Requirement:
Transcribe the entries that follow exactly as they appear, minus pictures.

Data for the task:
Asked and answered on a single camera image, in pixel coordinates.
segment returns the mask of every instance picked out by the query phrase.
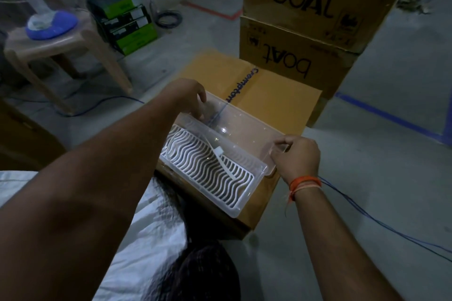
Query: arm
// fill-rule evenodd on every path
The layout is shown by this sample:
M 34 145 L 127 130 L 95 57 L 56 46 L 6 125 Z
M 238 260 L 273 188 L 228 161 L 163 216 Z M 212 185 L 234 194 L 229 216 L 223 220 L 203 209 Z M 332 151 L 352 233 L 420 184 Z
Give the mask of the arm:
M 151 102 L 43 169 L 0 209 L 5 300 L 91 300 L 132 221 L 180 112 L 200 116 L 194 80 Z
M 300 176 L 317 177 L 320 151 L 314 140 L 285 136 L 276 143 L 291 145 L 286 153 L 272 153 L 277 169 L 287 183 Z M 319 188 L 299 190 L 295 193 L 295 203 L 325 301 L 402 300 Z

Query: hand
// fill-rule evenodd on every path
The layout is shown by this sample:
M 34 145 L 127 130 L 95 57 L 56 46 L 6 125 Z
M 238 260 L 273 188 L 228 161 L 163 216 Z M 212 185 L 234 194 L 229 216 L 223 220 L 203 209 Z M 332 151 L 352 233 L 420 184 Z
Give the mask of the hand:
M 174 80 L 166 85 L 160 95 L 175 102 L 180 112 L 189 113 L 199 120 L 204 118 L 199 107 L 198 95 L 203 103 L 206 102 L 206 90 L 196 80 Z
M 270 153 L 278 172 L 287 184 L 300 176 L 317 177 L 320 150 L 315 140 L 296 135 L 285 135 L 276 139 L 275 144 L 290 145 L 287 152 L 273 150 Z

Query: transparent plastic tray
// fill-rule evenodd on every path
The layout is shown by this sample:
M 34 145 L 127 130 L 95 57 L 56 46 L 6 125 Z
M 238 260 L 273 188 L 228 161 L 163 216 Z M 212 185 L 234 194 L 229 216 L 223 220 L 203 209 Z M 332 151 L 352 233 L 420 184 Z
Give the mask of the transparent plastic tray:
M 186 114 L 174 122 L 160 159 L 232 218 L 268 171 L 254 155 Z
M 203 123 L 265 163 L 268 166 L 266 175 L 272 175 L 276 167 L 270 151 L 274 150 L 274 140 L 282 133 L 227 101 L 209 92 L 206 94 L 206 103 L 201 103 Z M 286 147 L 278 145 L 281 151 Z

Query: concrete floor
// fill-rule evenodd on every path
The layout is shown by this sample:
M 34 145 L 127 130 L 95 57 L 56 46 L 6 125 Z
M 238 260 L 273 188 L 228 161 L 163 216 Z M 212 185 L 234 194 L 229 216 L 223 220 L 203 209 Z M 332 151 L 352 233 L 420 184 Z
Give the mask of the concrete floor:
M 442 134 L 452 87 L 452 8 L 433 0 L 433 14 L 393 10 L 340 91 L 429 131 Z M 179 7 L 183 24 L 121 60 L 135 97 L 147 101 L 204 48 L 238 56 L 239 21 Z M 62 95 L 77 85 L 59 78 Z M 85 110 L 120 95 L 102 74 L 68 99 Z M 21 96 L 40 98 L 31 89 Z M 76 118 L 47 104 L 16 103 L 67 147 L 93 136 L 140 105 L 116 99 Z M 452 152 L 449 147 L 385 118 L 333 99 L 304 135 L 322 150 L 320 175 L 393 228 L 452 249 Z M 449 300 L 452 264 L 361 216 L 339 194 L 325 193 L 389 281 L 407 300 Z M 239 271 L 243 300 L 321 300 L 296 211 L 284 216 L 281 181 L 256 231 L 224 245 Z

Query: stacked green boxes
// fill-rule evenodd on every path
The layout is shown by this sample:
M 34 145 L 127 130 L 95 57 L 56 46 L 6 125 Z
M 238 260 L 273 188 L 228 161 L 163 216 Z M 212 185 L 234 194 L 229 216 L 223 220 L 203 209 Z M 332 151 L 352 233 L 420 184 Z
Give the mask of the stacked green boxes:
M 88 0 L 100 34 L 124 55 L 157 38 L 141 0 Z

Solution to this task:
Asked and answered on a single camera image, in pixel coordinates.
segment returns the mask of every instance picked out by the query phrase.
Query: arm
// fill-rule evenodd on every path
The layout is shown by this sample:
M 34 145 L 127 130 L 95 57 L 56 46 L 6 125 Z
M 238 260 L 273 188 L 228 161 L 163 216 Z M 212 185 L 234 194 L 229 216 L 223 220 L 203 209 Z M 332 151 L 352 233 L 420 184 Z
Give the mask of the arm:
M 151 102 L 43 169 L 0 209 L 5 300 L 91 300 L 132 221 L 180 112 L 200 116 L 194 80 Z
M 300 176 L 317 177 L 320 151 L 314 140 L 285 136 L 276 143 L 291 145 L 286 153 L 272 153 L 277 169 L 287 183 Z M 319 188 L 299 190 L 295 193 L 295 203 L 325 301 L 402 300 Z

Query: hand
// fill-rule evenodd on every path
The layout is shown by this sample:
M 34 145 L 127 130 L 95 57 L 56 46 L 6 125 Z
M 238 260 L 273 188 L 228 161 L 163 216 Z M 212 185 L 234 194 L 229 216 L 223 220 L 203 209 Z M 332 151 L 352 233 L 420 184 Z
Give the mask of the hand:
M 174 80 L 166 85 L 160 95 L 175 102 L 180 112 L 189 113 L 199 120 L 204 118 L 199 107 L 198 95 L 203 103 L 206 102 L 206 90 L 196 80 Z
M 270 153 L 278 172 L 287 184 L 300 176 L 317 177 L 320 150 L 315 140 L 296 135 L 285 135 L 276 139 L 275 144 L 290 145 L 287 152 L 273 150 Z

Query: transparent plastic tray
// fill-rule evenodd on every path
The layout is shown by this sample:
M 34 145 L 127 130 L 95 57 L 56 46 L 6 125 Z
M 238 260 L 273 188 L 228 161 L 163 216 Z M 212 185 L 234 194 L 229 216 L 223 220 L 203 209 Z M 332 151 L 352 233 L 420 184 Z
Give the mask of the transparent plastic tray:
M 186 114 L 174 122 L 160 159 L 232 218 L 268 171 L 254 155 Z
M 203 123 L 265 163 L 268 166 L 266 175 L 272 175 L 276 167 L 270 151 L 274 150 L 274 140 L 282 133 L 227 101 L 209 92 L 206 94 L 206 103 L 201 103 Z M 286 147 L 278 145 L 281 151 Z

Query: concrete floor
// fill-rule evenodd on every path
The layout is shown by this sample:
M 34 145 L 127 130 L 95 57 L 56 46 L 6 125 Z
M 238 260 L 273 188 L 228 161 L 163 216 Z M 212 185 L 234 194 L 229 216 L 223 220 L 203 209 Z M 332 151 L 352 233 L 420 184 Z
Give the mask of the concrete floor:
M 442 134 L 452 87 L 452 8 L 433 0 L 433 14 L 393 10 L 340 91 L 429 131 Z M 179 7 L 183 24 L 121 60 L 135 97 L 147 101 L 204 48 L 238 56 L 239 21 Z M 62 95 L 77 85 L 59 78 Z M 85 110 L 120 95 L 102 74 L 68 99 Z M 21 96 L 40 98 L 31 89 Z M 76 118 L 47 104 L 16 103 L 67 147 L 93 136 L 140 105 L 116 99 Z M 452 152 L 449 147 L 385 118 L 333 99 L 304 135 L 322 150 L 320 175 L 393 228 L 452 249 Z M 449 300 L 452 264 L 361 216 L 339 194 L 325 193 L 389 281 L 407 300 Z M 239 271 L 243 300 L 321 300 L 296 211 L 284 216 L 281 181 L 256 231 L 224 245 Z

Query: stacked green boxes
// fill-rule evenodd on every path
The layout is shown by this sample:
M 34 145 L 127 130 L 95 57 L 56 46 L 6 125 Z
M 238 260 L 273 188 L 228 161 L 163 216 Z M 212 185 L 234 194 L 229 216 L 223 220 L 203 209 Z M 332 151 L 352 233 L 420 184 Z
Give the mask of the stacked green boxes:
M 88 0 L 100 34 L 124 55 L 157 38 L 141 0 Z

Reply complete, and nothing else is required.